> _Exercise brief_:
In the records below, print each line exactly and leave every image out.

(Beginning of Data to process)

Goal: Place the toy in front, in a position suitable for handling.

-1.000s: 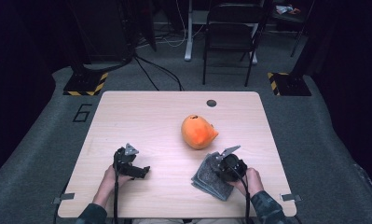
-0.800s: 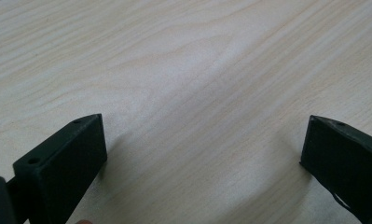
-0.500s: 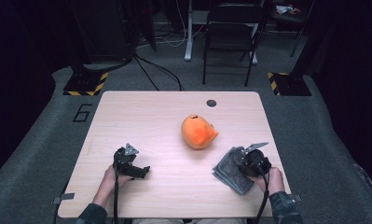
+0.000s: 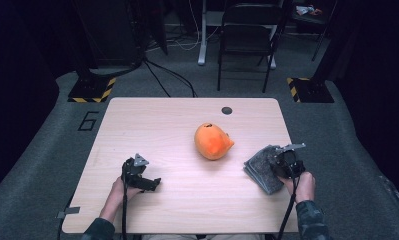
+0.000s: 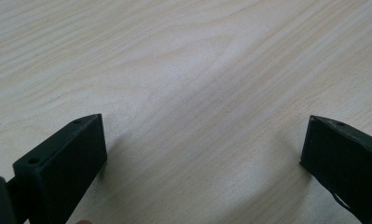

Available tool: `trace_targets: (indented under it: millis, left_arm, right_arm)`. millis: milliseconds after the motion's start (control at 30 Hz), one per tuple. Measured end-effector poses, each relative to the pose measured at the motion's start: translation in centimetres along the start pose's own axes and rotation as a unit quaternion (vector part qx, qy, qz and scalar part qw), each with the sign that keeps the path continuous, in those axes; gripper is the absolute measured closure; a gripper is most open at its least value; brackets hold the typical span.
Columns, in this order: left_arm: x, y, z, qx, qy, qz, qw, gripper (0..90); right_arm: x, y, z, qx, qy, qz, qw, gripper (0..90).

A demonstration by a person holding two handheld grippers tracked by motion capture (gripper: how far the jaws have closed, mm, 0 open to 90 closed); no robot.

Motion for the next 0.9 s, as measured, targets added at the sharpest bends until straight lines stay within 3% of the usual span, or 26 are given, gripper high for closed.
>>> trace_targets:
  millis: [167,267,500,633,767,867,900]
  left_arm:
    - [0.0,0.0,-0.1,0.002,-0.001,-0.001,1.0000,0.0]
    - [-0.1,-0.1,-0.1,0.004,0.001,-0.003,1.0000,0.0]
    - [0.0,-0.1,-0.1,0.002,0.002,-0.003,1.0000,0.0]
    - [0.0,-0.1,-0.1,0.002,0.003,-0.003,1.0000,0.0]
    - [0.0,-0.1,-0.1,0.000,0.003,-0.001,1.0000,0.0]
    - [0.0,-0.1,-0.1,-0.008,0.004,0.000,1.0000,0.0]
    - [0.0,-0.1,-0.1,-0.013,0.004,-0.001,0.9999,0.0]
  right_arm:
    - [1.8,-0.7,-0.7,0.009,-0.042,0.015,0.9990,74.4]
    - [2.7,-1.3,-0.9,0.015,-0.079,0.008,0.9968,74.1]
    - [3.9,-2.1,-1.8,0.033,-0.098,0.015,0.9945,73.0]
    - [4.0,-3.3,-2.1,0.024,-0.103,0.019,0.9942,68.9]
    - [4.0,-4.5,-2.1,0.011,-0.093,0.019,0.9955,56.1]
    - [3.9,-4.2,-2.2,0.010,-0.090,0.020,0.9957,38.5]
    - [3.9,-3.5,-2.5,0.021,-0.091,0.022,0.9954,29.4]
Point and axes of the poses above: each handheld gripper's, and its own axes: y roughly backward along the jaws, z roughly out of its underside, x roughly to its right, the point moved 10 cm from there along -y, roughly forward along the jaws, and after that the axes turned 3 degrees about y, right-handed, at the moved point
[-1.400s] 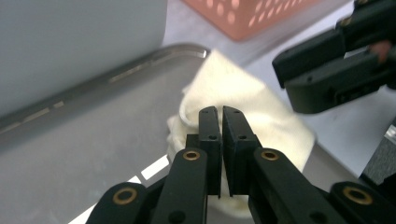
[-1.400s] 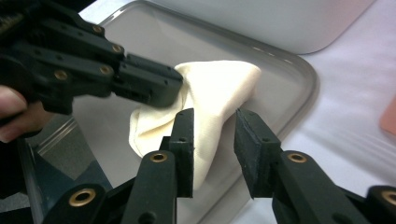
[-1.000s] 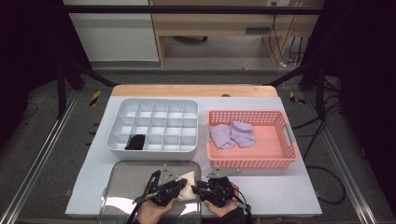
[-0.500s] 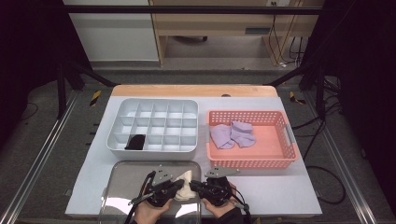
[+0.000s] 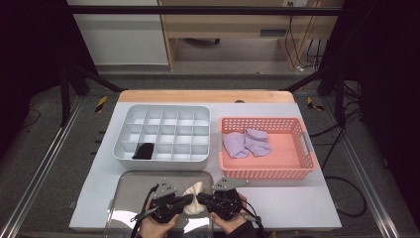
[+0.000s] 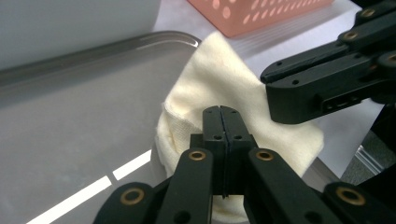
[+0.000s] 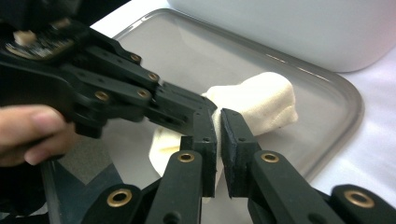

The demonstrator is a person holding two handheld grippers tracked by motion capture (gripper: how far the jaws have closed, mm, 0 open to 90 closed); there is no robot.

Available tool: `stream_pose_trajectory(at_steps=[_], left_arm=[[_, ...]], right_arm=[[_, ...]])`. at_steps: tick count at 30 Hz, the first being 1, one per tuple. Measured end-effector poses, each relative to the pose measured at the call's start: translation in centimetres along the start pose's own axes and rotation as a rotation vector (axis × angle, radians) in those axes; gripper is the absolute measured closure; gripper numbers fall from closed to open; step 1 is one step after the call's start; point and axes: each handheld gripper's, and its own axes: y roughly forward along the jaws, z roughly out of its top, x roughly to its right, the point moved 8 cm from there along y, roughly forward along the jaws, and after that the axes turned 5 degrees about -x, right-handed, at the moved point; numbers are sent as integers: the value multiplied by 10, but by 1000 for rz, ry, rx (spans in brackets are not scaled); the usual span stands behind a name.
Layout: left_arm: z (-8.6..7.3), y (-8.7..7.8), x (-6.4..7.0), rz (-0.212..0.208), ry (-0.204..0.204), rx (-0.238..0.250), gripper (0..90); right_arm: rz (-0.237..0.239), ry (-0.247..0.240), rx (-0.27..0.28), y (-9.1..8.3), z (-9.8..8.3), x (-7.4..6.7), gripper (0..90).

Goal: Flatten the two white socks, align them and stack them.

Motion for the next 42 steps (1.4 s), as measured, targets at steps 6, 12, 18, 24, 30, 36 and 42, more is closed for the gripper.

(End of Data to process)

> _Result below_:
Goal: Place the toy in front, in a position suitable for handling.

-1.000s: 
-0.800s: 
-0.500s: 
+0.000s: 
+0.000s: 

Available tool: `trace_targets: (indented under it: millis, left_arm, right_arm)`. millis: milliseconds after the motion's start (control at 30 Hz), one per tuple. Measured end-effector poses, each relative to the pose measured at the motion's start: translation in centimetres along the start pose's own axes and rotation as a unit quaternion (vector part qx, qy, qz and scalar part qw), each with the sign that keeps the path continuous, in those axes; gripper is the absolute measured closure; a gripper is most open at its least value; brackets hold the typical span.
Columns, in this order: left_arm: x, y, z, qx, qy, qz, qw, gripper (0..90); right_arm: x, y, z, qx, qy, qz, qw, gripper (0..90).

A demonstration by a person holding two handheld grippers tracked by motion capture (gripper: how far the jaws have closed, mm, 0 open to 90 closed); no robot.

Motion for the next 0.9 s, as measured, targets added at the sharpest bends until straight lines stay within 3% of the usual span, or 26 are given, gripper high for closed.
>>> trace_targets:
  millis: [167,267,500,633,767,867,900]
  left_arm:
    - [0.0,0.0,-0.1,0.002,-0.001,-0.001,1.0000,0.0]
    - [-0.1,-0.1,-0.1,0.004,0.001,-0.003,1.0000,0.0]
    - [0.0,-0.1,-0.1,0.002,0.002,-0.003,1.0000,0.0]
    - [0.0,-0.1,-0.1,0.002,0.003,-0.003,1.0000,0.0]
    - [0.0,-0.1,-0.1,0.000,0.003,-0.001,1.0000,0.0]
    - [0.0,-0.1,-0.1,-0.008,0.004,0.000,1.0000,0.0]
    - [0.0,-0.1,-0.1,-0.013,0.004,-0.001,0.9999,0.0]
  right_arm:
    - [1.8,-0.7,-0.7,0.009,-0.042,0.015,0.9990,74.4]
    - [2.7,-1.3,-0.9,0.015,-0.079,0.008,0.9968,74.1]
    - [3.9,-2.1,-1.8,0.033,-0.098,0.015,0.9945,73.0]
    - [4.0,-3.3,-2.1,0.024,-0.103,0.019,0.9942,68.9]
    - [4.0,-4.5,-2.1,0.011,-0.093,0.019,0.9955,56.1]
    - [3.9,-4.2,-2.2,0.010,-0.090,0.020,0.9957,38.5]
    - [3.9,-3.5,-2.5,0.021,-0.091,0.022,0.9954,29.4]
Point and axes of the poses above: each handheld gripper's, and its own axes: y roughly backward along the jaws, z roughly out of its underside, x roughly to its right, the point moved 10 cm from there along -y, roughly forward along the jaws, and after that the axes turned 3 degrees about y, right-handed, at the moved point
[-1.400s] 
[-1.400s] 
[-1.000s] 
[-0.500s] 
[+0.000s] 
[+0.000s] 
[+0.000s] 

The demonstrator is a person holding two handheld grippers tracked by motion capture (gripper: how far the jaws have closed, mm, 0 open to 90 closed); there is no robot.

Available tool: `stream_pose_trajectory(at_steps=[_], left_arm=[[_, ...]], right_arm=[[_, ...]])`. at_steps: tick count at 30 Hz, the first being 1, one per tuple. Measured end-effector poses, each relative to the pose measured at the call's start: translation in centimetres along the start pose's own axes and rotation as a rotation vector (axis × angle, radians) in those axes; gripper is the absolute measured closure; gripper numbers fall from closed to open; step 1 is one step after the call's start; point and axes: each handheld gripper's, and its own axes: y roughly forward along the jaws, z roughly out of its top, x roughly to its right, the point moved 8 cm from there along y, roughly forward along the jaws, and after that the axes turned 5 degrees about -x, right-handed, at the moved point; numbers are sent as integers: the value multiplied by 10, but by 1000 for rz, ry, rx (spans in brackets are not scaled); the usual span stands behind a name.
Layout: left_arm: z (-8.6..7.3), y (-8.7..7.8), x (-6.4..7.0), rz (-0.212..0.208), ry (-0.204..0.204), rx (-0.238..0.250), gripper (0..90); right_arm: rz (-0.237..0.239), ry (-0.247..0.240), rx (-0.27..0.28), y (-9.1..8.3), z (-9.8..8.3), x (-7.4..6.7), gripper (0..90).

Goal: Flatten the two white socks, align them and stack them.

Motion for the next 42 steps (1.4 s), as measured, targets at steps 6, 12, 18, 24, 30, 36 and 42, more is closed for the gripper.

The output as shown is complete.